Natural and Not-so-Natural History
Perhaps no visit to Turkmenistan would be complete without a visit to the Darvaza gas crater. Our approach to the crater was dramatic enough. Lonely, soft sand dunes played host to beautiful sunsets and “nomadic” desert villages filled with scruffy camels and aging yurts (nomadic homes). Old motorcycles and Soviet vehicles dotted the horizon and as darkness descended, they formed silhouettes in the full moonlight.
The Darvaza gas crater can be seen for miles on an approach through Turkmenistan’s Karakum desert. Like Hell on Earth, its flames rose up from its gut and licked every possible surface with impunity. We walked to the edge to peer in, shielding ourselves from the intense heat and later climbed to a nearby hill for some relief. From there, we sat staring at the gaping, fiery crater for half the night, mesmerized by its flames and its odd beauty.

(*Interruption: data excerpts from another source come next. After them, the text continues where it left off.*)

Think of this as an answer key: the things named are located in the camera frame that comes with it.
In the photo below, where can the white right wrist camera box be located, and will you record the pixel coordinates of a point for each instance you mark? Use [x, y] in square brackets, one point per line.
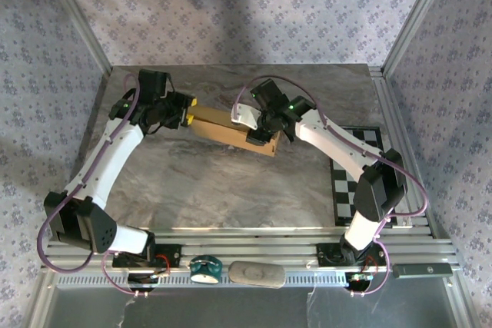
[246, 116]

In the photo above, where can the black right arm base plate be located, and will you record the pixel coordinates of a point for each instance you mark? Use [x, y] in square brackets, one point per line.
[326, 255]

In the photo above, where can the small circuit board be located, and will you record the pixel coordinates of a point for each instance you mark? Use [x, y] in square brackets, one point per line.
[359, 278]

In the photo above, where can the black and grey chessboard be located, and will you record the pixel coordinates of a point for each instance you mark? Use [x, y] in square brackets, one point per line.
[342, 189]

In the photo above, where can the aluminium extrusion frame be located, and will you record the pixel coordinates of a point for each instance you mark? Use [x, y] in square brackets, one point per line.
[250, 245]

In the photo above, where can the dark rectangular bar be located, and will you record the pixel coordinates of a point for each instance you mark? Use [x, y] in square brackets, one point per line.
[423, 270]

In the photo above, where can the grey metal panel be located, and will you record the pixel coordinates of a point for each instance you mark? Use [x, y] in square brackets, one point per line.
[230, 307]

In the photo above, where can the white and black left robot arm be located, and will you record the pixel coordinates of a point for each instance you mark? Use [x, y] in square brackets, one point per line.
[111, 155]

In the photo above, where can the brown cardboard box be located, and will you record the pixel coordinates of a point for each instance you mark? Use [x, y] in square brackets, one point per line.
[219, 128]

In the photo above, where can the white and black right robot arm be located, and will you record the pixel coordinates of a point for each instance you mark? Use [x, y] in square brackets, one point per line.
[330, 140]

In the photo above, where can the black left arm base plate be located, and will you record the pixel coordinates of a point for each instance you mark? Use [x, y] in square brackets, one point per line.
[171, 256]

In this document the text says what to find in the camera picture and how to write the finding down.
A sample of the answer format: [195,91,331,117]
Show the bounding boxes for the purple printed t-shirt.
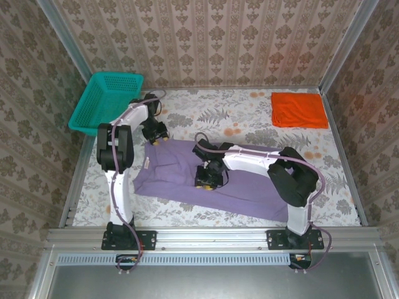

The Darvaza gas crater appears a natural phenomenon, but owes its origins to human intervention. When the Soviets were exploring the Karakum Desert for gas in the late 1950s, the ground collapsed in several areas and formed several large craters. 30 years later, some genius thought it would be good to burn off the remaining natural gas and lit one of the craters on fire. Today the crater still burns, drawing fuel from the remaining natural gas.
Although arguably unnatural, it’s still pretty cool.
It couldn’t have been a more fitting end to our visit to this relatively unknown, remarkably friendly and truly fascinating country known as Turkmenistan.
Practical Details – Tourist Sights of Turkmenistan
Our visit to Turkmenistan required a tour. We took in a vast number of planned and unplanned sites including Turkmenbashi (Krasnovodsk), Avaza Beach, Murche, Zengi Baba mausoleum, Balkanabat, Paraw Bibi, Geok Depe (Geok Tepe) and Saparamat Haji Mosque, Kip Chak Mosque and Turkmenbashi’s Mausoleum and the Mil Ruhi Medjidi (Mosque of Turkmenbashi’s Soul) near Ashgabat, Annau Mosque, Seid Gemel ad Din, Abiverd, Howuz Han, the Kazakh and Turkmen cemetery at Sehitli Sem, Mary, Merv, Darvaza, Jerbent, and Konye-Urgench. We used Stantours and can highly recommend them for the quality of their guides. They are also accustomed to accommodating independent travelers and their approach to guiding allows for flexibility and wandering.